-- Opening Marker --
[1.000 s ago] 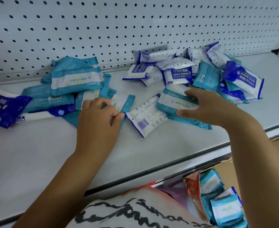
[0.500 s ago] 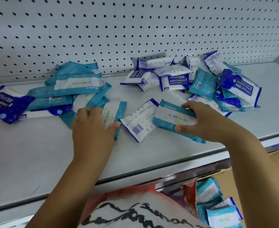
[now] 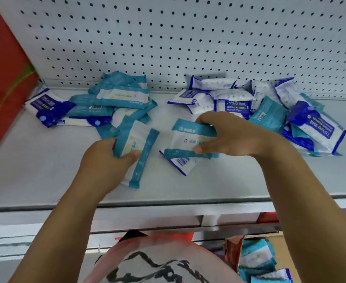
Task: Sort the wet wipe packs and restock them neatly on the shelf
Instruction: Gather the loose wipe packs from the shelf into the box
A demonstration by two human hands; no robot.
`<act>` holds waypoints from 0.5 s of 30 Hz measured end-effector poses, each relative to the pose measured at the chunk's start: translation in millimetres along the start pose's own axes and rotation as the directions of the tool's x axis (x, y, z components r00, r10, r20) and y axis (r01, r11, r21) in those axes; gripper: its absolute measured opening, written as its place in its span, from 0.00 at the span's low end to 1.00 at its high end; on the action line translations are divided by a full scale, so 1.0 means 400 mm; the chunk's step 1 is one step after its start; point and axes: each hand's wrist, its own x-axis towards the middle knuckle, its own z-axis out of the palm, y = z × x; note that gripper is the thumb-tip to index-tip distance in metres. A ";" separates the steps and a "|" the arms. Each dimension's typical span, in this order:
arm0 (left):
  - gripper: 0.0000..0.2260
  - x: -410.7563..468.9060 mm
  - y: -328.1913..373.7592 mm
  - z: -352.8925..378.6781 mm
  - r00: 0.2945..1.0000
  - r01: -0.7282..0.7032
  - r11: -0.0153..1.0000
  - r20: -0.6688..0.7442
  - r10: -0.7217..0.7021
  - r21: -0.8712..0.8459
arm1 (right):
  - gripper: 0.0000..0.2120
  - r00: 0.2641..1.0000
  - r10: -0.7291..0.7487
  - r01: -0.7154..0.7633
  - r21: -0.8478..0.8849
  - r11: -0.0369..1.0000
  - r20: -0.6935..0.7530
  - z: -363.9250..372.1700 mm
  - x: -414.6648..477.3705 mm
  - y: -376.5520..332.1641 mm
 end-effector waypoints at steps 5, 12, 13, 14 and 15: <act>0.20 0.047 0.013 -0.044 0.991 0.018 0.999 -0.131 -0.014 0.028 | 0.24 0.973 -0.035 0.055 -0.081 0.995 0.227 -0.007 0.089 -0.004; 0.16 0.247 0.063 -0.125 0.986 -0.120 0.963 -0.083 0.144 0.242 | 0.26 0.930 0.056 0.030 -0.227 0.973 0.363 -0.015 0.098 -0.014; 0.16 0.284 0.071 -0.135 0.986 -0.126 0.945 -0.064 0.152 0.303 | 0.26 0.927 0.078 0.018 -0.251 0.968 0.367 -0.017 0.098 -0.017; 0.17 0.314 0.081 -0.144 0.988 -0.137 0.925 -0.017 0.153 0.354 | 0.26 0.923 0.104 0.002 -0.277 0.961 0.370 -0.017 0.098 -0.019; 0.16 0.339 0.092 -0.152 0.988 -0.156 0.908 0.046 0.150 0.389 | 0.26 0.920 0.131 -0.015 -0.300 0.954 0.369 -0.017 0.097 -0.019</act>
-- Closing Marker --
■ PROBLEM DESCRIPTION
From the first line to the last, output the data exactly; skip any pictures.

■ RESULT
[1.000 s ago] 
[0.500 s ago] 
[now] 
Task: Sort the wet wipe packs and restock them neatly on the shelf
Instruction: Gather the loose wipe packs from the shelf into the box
A demonstration by two human hands; no robot.
`<act>` holds waypoints from 0.5 s of 30 Hz measured end-effector poses, each relative to the pose measured at the chunk's start: translation in millimetres along the start pose's own axes and rotation as the directions of the tool's x axis (x, y, z components r00, r10, r20) and y axis (r01, r11, r21) in those axes; gripper: its absolute measured opening, written as its place in its span, from 0.00 at the span's low end to 1.00 at its high end; on the action line translations are divided by a full scale, so 1.0 means 400 mm; the chunk's step 1 is one step after its start; point and axes: each hand's wrist, its own x-axis towards the middle knuckle, its own z-axis out of the palm, y = z × x; note that gripper is the thumb-tip to index-tip distance in metres. A ";" separates the steps and a "|" the arms. Each dimension's typical span, in this order:
arm0 (left):
  - gripper: 0.0000..0.2260
  - x: -410.7563..468.9060 mm
  - y: -328.1913..373.7592 mm
  - z: -352.8925..378.6781 mm
  - r00: 0.2945..1.0000
  - r01: -0.7282..0.7032
  - r11: -0.0153..1.0000
  - r20: -0.6688..0.7442
  - r10: -0.7217..0.7021
  - r21: -0.8712..0.8459
arm1 (right):
  - gripper: 0.0000..0.2120
  - r00: 0.2641..1.0000
  - r10: -0.7291..0.7487
  - r01: -0.7154..0.7633
  - r21: -0.8478..0.8849
  - r11: -0.0369..1.0000
  - r20: -0.6935..0.7530
  - z: -363.9250..372.1700 mm
  - x: -414.6648..477.3705 mm
  - y: -376.5520..332.1641 mm
 end-effector waypoints at steps 5, 12, 13, 14 and 15: <act>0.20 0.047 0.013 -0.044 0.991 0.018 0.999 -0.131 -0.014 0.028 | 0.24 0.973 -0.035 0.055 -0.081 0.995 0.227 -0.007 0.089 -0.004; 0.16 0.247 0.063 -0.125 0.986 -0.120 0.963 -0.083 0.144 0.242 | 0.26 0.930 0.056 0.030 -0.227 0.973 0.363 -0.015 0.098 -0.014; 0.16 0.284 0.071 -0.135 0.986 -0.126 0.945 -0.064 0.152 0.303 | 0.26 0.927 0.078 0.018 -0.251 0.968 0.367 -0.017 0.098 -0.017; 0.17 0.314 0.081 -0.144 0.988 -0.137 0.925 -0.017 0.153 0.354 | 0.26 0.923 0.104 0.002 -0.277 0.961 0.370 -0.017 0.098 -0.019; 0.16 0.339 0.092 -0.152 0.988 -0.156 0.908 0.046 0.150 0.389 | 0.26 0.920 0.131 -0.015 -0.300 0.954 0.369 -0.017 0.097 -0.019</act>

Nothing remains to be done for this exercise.